_TASK INSTRUCTIONS_.
A word-for-word copy of the data is what's wanted; pictures stay out of it.

_GIVEN MATERIAL_.
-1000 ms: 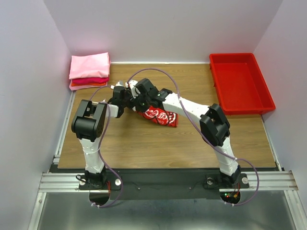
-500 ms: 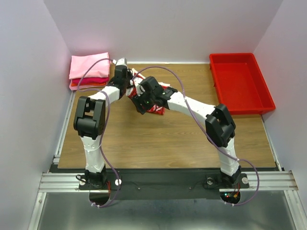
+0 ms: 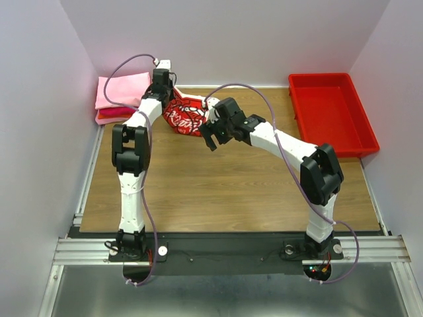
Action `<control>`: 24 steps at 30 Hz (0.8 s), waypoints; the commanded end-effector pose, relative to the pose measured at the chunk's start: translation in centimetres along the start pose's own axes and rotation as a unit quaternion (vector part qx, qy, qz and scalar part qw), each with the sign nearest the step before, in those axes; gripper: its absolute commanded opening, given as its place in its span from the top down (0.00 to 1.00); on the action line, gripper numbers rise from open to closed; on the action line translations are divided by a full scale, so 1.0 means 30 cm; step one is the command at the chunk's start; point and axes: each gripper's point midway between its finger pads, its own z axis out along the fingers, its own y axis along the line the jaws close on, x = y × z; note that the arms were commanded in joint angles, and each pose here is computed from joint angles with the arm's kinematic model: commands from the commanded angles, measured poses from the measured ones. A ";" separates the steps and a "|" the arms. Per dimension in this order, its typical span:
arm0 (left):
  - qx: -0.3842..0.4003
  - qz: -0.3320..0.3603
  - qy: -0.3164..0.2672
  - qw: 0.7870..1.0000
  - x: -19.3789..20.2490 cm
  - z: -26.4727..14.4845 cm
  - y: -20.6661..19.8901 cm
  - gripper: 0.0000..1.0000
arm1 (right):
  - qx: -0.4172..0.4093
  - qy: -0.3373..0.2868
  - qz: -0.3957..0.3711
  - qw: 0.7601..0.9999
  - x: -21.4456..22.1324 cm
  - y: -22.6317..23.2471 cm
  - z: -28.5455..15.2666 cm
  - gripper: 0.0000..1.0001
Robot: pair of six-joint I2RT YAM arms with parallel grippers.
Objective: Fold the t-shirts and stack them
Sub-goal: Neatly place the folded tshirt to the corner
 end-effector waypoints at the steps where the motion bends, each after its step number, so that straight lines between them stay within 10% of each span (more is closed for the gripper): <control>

_RESULT BELOW_.
-1000 ms: 
-500 ms: 
+0 ms: 
Action `<control>`: 24 steps at 30 Hz (0.8 s), waypoints; the commanded end-effector pose, relative to the pose measured at the chunk's start: translation in centimetres along the start pose's own axes and rotation as a unit quaternion (vector part qx, qy, qz and scalar part qw), each with the sign nearest the step before, in those axes; gripper: its absolute commanded opening, given as its place in its span from the top down (0.00 to 1.00); on the action line, gripper numbers rise from open to closed; on the action line translations are divided by a full scale, so 1.0 means 30 cm; step one is the command at the chunk's start; point and axes: each gripper's point midway between its finger pads, its own z axis out along the fingers, its own y axis along the line the jaws close on, x = y × z; note that the arms were commanded in joint angles, and each pose here is computed from joint angles with the arm's kinematic model: commands from the commanded angles, measured poses from the measured ones. A ";" separates the steps and a "|" the arms. Per dimension in this order, its typical span:
arm0 (left):
  - qx: -0.3842..0.4003
  - qz: -0.3320..0.3603
  - qy: -0.3164..0.2672
  - qw: 0.7870..1.0000
  - x: -19.3789..20.2490 cm
  - z: -26.4727..14.4845 cm
  - y: -20.6661..19.8901 cm
  - gripper: 0.0000..1.0000
arm1 (right):
  - qx: -0.4172..0.4093
  - qy: -0.3373..0.2868
  - qz: -0.3957..0.3711
  - qw: 0.7601..0.9999
  - x: -21.4456..22.1324 cm
  - y: -22.6317..23.2471 cm
  - z: -28.5455..15.2666 cm
  - gripper: 0.0000..1.0001
Robot: pair of six-joint I2RT YAM arms with parallel grippers.
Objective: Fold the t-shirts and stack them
Sub-goal: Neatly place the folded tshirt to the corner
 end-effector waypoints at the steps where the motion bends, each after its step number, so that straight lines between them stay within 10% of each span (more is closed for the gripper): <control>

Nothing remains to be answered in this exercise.